(What the exercise asks) In the listing below, find the line containing "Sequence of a" and the line containing "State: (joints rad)". Repeat exactly those two lines and every line between them.
========
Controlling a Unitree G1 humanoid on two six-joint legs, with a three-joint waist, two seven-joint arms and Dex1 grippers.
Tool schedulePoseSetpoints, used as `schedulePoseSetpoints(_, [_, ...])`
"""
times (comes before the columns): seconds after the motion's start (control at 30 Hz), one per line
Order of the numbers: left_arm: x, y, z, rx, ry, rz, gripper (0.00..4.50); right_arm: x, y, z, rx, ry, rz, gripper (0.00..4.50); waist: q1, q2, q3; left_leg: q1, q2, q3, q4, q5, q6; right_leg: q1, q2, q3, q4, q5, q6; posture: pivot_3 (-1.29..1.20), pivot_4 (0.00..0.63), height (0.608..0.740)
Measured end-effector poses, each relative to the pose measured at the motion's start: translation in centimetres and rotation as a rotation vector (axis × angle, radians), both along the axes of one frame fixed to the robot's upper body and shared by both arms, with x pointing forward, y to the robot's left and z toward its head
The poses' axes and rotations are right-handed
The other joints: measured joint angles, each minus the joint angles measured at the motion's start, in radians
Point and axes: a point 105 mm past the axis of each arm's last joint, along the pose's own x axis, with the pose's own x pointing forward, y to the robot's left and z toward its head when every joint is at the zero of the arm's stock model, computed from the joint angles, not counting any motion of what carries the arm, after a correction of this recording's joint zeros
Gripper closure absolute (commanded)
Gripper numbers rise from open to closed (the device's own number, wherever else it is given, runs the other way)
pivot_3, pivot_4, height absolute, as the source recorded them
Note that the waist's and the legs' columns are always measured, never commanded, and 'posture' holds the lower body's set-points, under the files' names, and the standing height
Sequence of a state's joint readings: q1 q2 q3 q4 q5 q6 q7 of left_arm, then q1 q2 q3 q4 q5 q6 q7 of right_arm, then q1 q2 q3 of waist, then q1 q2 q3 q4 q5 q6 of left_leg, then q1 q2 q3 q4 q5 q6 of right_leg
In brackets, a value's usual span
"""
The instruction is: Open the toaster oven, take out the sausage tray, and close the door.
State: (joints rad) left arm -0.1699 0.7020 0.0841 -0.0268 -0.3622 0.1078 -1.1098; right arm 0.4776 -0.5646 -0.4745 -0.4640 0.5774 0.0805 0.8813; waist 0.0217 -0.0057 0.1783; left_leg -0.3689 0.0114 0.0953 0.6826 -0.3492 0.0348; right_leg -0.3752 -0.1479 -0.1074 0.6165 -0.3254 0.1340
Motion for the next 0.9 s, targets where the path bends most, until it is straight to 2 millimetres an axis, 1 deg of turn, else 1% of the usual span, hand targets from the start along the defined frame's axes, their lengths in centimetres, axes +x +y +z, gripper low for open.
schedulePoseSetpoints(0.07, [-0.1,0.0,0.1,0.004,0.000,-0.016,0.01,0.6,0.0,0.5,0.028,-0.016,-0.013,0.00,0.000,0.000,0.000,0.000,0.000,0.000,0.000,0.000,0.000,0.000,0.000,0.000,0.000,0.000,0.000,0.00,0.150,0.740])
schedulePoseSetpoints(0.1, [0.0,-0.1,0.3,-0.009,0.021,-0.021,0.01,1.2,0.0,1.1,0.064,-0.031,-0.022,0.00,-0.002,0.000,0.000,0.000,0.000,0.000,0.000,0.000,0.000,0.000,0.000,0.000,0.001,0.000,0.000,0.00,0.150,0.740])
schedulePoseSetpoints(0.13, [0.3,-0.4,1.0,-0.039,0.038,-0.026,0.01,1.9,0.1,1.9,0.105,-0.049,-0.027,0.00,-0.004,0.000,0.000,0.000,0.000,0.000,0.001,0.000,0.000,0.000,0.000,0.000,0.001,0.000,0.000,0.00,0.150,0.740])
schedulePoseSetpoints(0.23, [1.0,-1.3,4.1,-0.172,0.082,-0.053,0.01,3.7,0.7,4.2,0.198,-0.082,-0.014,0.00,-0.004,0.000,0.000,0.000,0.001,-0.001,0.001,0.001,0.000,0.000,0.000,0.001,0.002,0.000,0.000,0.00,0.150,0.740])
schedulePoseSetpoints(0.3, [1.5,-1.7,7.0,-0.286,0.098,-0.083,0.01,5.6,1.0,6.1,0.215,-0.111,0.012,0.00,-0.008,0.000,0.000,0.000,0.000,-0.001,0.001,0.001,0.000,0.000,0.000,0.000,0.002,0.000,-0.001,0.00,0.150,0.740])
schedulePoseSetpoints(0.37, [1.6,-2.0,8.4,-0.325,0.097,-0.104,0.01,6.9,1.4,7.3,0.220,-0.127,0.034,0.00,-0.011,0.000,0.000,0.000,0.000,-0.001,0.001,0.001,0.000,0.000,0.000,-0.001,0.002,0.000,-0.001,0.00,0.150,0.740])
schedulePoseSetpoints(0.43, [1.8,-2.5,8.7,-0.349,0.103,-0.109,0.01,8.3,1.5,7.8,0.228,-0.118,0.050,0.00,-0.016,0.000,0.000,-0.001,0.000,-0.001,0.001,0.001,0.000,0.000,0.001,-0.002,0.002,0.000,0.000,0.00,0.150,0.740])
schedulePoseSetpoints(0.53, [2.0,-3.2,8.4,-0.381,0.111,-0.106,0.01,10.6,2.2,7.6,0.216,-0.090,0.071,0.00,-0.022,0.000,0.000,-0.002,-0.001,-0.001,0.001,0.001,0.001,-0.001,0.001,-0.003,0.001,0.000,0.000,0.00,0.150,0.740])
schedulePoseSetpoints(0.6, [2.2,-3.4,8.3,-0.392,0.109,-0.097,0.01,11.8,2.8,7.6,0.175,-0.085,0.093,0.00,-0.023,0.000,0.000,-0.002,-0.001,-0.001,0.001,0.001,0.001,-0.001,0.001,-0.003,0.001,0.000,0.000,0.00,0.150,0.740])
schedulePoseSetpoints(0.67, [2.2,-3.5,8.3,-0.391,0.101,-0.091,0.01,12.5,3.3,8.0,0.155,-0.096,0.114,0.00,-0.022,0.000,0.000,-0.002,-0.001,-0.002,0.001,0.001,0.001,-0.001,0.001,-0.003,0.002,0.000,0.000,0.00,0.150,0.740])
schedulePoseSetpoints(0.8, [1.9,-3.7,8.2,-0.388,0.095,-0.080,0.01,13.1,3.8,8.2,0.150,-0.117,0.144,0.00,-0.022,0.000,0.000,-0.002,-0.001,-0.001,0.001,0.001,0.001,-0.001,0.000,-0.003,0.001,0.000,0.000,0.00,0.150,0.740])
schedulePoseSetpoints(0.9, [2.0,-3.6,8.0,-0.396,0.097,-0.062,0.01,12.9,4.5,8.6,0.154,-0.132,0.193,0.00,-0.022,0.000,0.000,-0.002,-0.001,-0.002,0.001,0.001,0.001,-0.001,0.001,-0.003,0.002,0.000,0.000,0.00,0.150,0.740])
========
(Your response)
Sequence of a state's joint readings: q1 q2 q3 q4 q5 q6 q7 of left_arm, then q1 q2 q3 q4 q5 q6 q7 of right_arm, then q1 q2 q3 of waist, then q1 q2 q3 q4 q5 q6 of left_leg, then q1 q2 q3 q4 q5 q6 of right_leg
In brackets, a value's usual span
"""
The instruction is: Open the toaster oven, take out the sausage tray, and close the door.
State: (joints rad) left arm -0.1699 0.7020 0.0841 -0.0268 -0.3622 0.1078 -1.1098; right arm 0.4776 -0.5646 -0.4745 -0.4640 0.5774 0.0805 0.8813; waist 0.0217 -0.0057 0.1783; left_leg -0.3689 0.0114 0.0953 0.6826 -0.3492 0.0348; right_leg -0.3752 -0.1479 -0.1074 0.6165 -0.3254 0.1340

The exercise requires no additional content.